PUBLIC AFFAIRS PERSPECTIVE SPRING 2010

Public policy insight for your business



Attacks on risk-based pricing continue

From credit cards to credit scoring, challenges to risk-based pricing structures continue to be considered by Congress. In recent years, lawmakers have questioned the fairness of segmenting risk and have actively argued for the industry to curtail certain practices, especially in the issuance of credit cards. As Congress considers reform of the financial markets, attacks on risk-based pricing will only rise.

Attacks on the use of risk-based pricing are not new. Legislation has long been considered in Congress to limit interest rate increases and eliminate universal default. Even two years ago housing legislation was signed into law that required the Federal Housing Administration to suspend the practice of risk-based pricing for a year. But as result of a down economy and a renewed focus on consumer protection, the number of proposals has increased in Congress. During the debate on legislation creating new rules for credit cards, several amendments were offered that would dilute the use of risk-based pricing. Some included restrictions on what could be reported to a credit reporting agency. For example, the House of Representatives approved an amendment that prohibited adverse reports on deployed military members or disabled veterans during the first two years of their disability. Other pieces of legislation have garnered support in the House that would exclude from consumer reports any medical debt that has been in collection but fully paid or settled.

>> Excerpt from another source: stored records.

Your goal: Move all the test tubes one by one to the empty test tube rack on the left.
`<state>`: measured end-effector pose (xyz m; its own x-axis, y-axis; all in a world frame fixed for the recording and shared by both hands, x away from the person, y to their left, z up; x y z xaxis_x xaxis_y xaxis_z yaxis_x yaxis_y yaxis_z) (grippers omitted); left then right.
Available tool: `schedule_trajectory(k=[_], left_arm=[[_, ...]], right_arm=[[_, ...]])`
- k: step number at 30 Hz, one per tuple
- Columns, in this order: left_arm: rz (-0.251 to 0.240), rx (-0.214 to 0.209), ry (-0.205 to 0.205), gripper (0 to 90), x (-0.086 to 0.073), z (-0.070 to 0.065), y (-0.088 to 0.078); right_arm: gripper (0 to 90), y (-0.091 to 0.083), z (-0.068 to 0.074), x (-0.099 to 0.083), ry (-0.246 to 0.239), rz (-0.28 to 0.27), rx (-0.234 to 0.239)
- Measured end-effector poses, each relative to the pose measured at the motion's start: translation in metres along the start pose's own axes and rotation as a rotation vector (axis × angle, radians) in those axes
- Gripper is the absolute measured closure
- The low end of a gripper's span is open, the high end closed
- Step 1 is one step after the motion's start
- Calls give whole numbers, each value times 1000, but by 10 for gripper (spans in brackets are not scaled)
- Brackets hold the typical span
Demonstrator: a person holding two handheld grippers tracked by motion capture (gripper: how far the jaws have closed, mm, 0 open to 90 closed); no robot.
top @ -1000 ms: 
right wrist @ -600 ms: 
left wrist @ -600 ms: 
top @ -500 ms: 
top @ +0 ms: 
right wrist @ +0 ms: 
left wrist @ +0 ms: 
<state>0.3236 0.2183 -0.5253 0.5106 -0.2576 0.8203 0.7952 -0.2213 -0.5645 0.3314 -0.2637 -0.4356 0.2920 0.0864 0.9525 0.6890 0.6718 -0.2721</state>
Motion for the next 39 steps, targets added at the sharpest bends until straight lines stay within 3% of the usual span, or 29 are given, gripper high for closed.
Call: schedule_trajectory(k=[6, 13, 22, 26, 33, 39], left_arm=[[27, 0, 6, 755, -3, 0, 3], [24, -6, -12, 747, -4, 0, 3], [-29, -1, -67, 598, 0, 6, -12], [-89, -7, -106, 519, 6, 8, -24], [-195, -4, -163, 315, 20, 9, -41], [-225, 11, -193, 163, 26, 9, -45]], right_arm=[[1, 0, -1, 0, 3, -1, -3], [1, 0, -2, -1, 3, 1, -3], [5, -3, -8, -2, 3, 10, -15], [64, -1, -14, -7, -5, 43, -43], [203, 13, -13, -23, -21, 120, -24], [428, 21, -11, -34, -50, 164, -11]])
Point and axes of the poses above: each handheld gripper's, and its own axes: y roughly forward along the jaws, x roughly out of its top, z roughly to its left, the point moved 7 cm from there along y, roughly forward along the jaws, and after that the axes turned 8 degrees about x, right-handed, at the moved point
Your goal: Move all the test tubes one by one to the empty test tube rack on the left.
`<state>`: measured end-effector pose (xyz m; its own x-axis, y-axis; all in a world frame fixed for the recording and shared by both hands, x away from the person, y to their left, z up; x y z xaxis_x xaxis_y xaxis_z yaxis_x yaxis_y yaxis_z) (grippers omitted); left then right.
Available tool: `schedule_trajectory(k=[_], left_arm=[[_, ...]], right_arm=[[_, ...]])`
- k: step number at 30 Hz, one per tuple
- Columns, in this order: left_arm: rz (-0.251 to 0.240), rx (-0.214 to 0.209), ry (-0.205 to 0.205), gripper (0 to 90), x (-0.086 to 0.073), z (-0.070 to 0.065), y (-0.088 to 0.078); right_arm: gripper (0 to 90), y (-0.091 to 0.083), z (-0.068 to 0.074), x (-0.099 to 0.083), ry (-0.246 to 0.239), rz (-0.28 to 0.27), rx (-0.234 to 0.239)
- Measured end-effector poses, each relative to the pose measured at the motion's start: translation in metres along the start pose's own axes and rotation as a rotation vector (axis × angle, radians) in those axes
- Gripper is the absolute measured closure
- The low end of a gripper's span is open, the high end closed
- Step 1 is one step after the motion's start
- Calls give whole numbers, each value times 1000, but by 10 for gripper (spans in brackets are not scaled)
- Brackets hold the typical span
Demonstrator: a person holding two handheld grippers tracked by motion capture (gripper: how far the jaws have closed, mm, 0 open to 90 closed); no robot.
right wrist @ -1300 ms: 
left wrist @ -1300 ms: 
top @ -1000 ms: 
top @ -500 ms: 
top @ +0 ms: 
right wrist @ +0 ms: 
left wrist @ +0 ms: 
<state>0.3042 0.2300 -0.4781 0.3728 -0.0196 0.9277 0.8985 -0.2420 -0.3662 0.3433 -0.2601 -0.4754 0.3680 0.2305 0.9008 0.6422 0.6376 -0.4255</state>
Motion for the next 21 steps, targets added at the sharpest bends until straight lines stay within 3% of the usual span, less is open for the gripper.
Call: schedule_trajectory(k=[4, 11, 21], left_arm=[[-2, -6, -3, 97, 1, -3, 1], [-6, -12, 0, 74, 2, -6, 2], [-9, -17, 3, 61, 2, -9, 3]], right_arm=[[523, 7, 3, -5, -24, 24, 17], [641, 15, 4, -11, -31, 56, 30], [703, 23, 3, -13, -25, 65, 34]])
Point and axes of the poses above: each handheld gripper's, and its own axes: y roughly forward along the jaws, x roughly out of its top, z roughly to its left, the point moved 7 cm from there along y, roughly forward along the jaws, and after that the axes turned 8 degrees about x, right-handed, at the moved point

The current economic environment also may lead Congress to consider risk-based pricing as part of comprehensive financial regulatory reform.  A proposed Consumer Financial Protection Agency (CFPA) would have the authority to right new rules on a wide range of issues, including how credit scores are used and interpreted.  Similarly, l egislation has already been introduced that would grant the Federal Trade Commission (FTC) greater rule-making authority, which could create new regulatory burdens on how products are priced.

As legislation and regulation addressing the nation’s economic problems move forward, risk-based pricing is certain to gain the attention of policymakers at all levels of government.